┌─ Study material

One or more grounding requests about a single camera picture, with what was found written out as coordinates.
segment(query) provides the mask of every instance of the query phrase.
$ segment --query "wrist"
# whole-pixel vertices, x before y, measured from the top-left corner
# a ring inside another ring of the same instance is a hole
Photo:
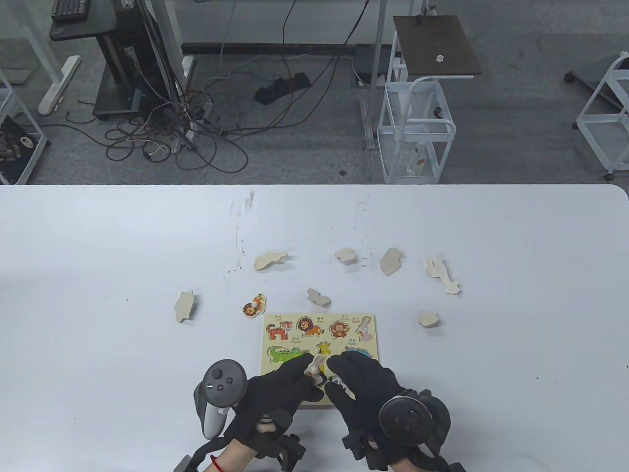
[[[415,464],[413,464],[408,458],[391,464],[391,468],[395,472],[426,472],[424,469],[420,469]]]
[[[221,455],[215,458],[215,463],[212,463],[205,472],[242,472],[255,455],[253,449],[232,439]]]

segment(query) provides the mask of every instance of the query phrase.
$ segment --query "red string bracelet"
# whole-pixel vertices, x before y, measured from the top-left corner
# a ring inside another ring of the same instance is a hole
[[[214,467],[216,467],[216,470],[218,470],[218,472],[225,472],[223,469],[220,468],[220,466],[216,462],[216,458],[212,454],[209,455],[209,458],[212,459],[212,463],[214,464]]]

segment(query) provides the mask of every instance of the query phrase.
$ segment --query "wooden puzzle board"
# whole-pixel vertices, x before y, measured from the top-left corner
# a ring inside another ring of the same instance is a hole
[[[262,374],[276,370],[283,362],[304,352],[324,354],[326,360],[343,351],[358,351],[378,358],[376,320],[373,315],[311,313],[301,315],[264,315]],[[334,381],[327,363],[323,373]],[[318,403],[304,402],[302,407],[331,406],[325,395]]]

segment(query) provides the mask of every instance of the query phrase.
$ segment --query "black glove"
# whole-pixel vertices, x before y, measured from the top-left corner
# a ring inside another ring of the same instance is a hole
[[[264,434],[268,439],[280,438],[290,426],[301,402],[318,402],[323,398],[323,392],[313,385],[312,377],[304,374],[312,361],[313,355],[305,353],[286,361],[276,371],[250,378],[245,396],[233,407],[236,416],[225,430],[224,437],[263,452],[250,440],[259,431],[259,423],[273,423],[275,431]]]
[[[325,385],[325,393],[343,415],[349,430],[343,443],[352,449],[356,460],[366,456],[370,469],[387,470],[388,464],[399,462],[417,450],[417,447],[402,446],[390,440],[378,421],[380,408],[404,390],[390,369],[382,367],[375,359],[351,351],[330,357],[328,367],[356,397],[352,400],[337,383]],[[368,446],[368,442],[375,443],[377,448]]]

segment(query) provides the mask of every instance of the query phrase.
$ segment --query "keyboard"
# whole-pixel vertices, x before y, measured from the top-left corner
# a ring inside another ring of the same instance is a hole
[[[52,5],[53,21],[84,20],[89,0],[55,0]]]

└─

▶ Brief: All of the records above should be written out exactly, with the pictures left out.

▶ Problem solution:
One or more grounding requests about a single camera picture, with what was found written out as coordinates.
segment(query) provides the mask of every instance of the query phrase.
$ segment --query "wrist"
# whole-pixel vertices, x before y, measured from the top-left corner
# a ring inside another ring of the same instance is a hole
Photo:
[[[415,464],[413,464],[408,458],[391,464],[391,468],[395,472],[426,472],[424,469],[420,469]]]
[[[221,455],[215,458],[215,463],[212,463],[205,472],[242,472],[255,455],[253,449],[232,439]]]

segment(query) provides the mask of every instance of the query phrase.
$ segment --query "red string bracelet"
# whole-pixel vertices, x before y, measured from the top-left corner
# a ring inside another ring of the same instance is a hole
[[[214,467],[216,467],[216,470],[218,470],[218,472],[225,472],[223,469],[220,468],[220,466],[216,462],[216,458],[212,454],[209,455],[209,458],[212,459],[212,463],[214,464]]]

segment(query) provides the mask of every instance of the query phrase.
$ segment --query "wooden puzzle board"
# whole-pixel vertices, x before y, measured from the top-left corner
# a ring inside another ring of the same instance is a hole
[[[262,374],[276,370],[283,362],[304,352],[324,354],[326,360],[343,351],[358,351],[378,358],[376,320],[373,315],[311,313],[301,315],[264,315]],[[334,381],[327,363],[323,373]],[[318,403],[304,402],[302,407],[331,406],[325,395]]]

segment(query) provides the mask of every instance of the query phrase.
$ segment --query "black glove"
# whole-pixel vertices, x before y, measured from the top-left corner
# a ring inside another ring of the same instance is a hole
[[[264,434],[268,439],[280,438],[290,426],[301,402],[318,402],[323,398],[323,392],[313,385],[312,377],[304,374],[312,361],[313,355],[305,353],[286,361],[276,371],[250,378],[245,396],[233,407],[236,416],[225,430],[224,437],[263,452],[250,440],[259,431],[259,423],[273,423],[275,431]]]
[[[325,385],[325,393],[343,415],[349,430],[343,443],[352,449],[356,460],[366,456],[370,469],[387,470],[388,464],[399,462],[417,450],[417,447],[402,446],[390,440],[378,421],[380,408],[404,390],[390,369],[382,367],[375,359],[351,351],[330,357],[328,367],[356,397],[352,400],[337,383]],[[368,446],[368,442],[375,443],[377,448]]]

segment(query) provides the mask of every instance of the query phrase.
$ segment --query "keyboard"
# whole-pixel vertices, x before y, measured from the top-left corner
# a ring inside another ring of the same instance is a hole
[[[52,5],[53,21],[84,20],[89,0],[55,0]]]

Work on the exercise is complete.